WHAT NEEDS TO BE DONE:
Repeat the data as given. Images do not go in the copy.

DATASET EXCERPT:
——

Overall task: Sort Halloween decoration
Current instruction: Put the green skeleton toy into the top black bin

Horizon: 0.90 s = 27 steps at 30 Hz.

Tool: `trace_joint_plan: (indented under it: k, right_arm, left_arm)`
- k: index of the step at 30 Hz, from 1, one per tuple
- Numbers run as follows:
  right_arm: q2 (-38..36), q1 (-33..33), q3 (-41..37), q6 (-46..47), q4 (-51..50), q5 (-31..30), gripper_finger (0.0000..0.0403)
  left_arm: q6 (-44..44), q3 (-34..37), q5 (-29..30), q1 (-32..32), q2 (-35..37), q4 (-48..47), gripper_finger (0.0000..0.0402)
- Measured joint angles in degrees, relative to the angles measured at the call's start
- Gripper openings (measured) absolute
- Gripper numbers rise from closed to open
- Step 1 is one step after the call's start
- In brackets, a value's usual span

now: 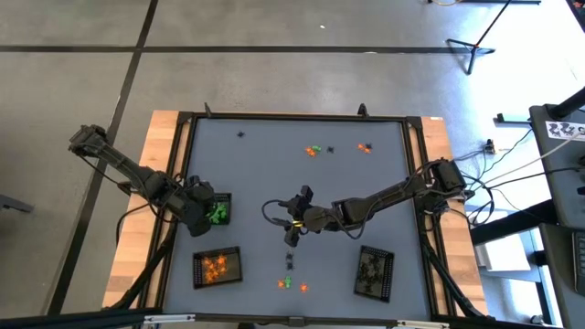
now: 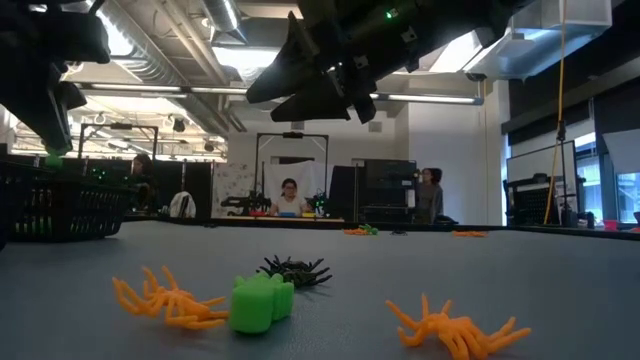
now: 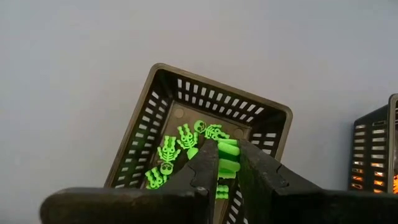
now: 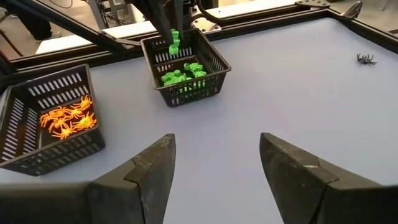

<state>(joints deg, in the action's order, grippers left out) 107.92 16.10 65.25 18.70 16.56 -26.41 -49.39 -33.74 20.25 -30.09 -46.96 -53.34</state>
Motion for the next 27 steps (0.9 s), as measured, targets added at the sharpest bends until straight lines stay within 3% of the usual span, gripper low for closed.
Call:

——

ANSWER BOX:
Overall task: Sort Halloween decoration
Current instruction: Put the green skeleton toy into the top black bin

Horizon: 0.90 s = 27 steps at 30 Hz.

Tool: `trace_joint_plan: (indented under it: k, right_arm, left_arm)`
- k: index of the step at 30 Hz, from 1, one per tuple
- Numbers run as follows:
  right_arm: q2 (-38..36), q1 (-33..33), q3 (-41..37), q6 (-46..47), q4 (-51..50), q5 (-31..30), gripper_finger (0.0000..0.0403)
  left_arm: q6 (-44..44), q3 (-34..37), q5 (-29..30), q1 (-32..32), q2 (-35..37), q4 (-48..47), gripper_finger (0.0000..0.0402)
- Measured joint angles in degrees, relative to the angles measured at the call's start
- Gripper openings (measured) absolute
- Gripper numbers rise from closed to open
- Step 1 is one step after the call's start
- In brackets, a value's usual span

now: 
now: 
now: 
now: 

<state>(joints deg, in the action's order, grippers left out) 107.92 16.10 65.25 18.70 16.56 -26.41 -49.39 -33.74 20.25 -30.09 -46.96 -53.34</state>
Motion for the next 27 steps (0.9 s), as measured, targets added at the sharpest bends until straight lines stay within 3% of the usual span, gripper low for closed.
Call:

The requested output has been produced.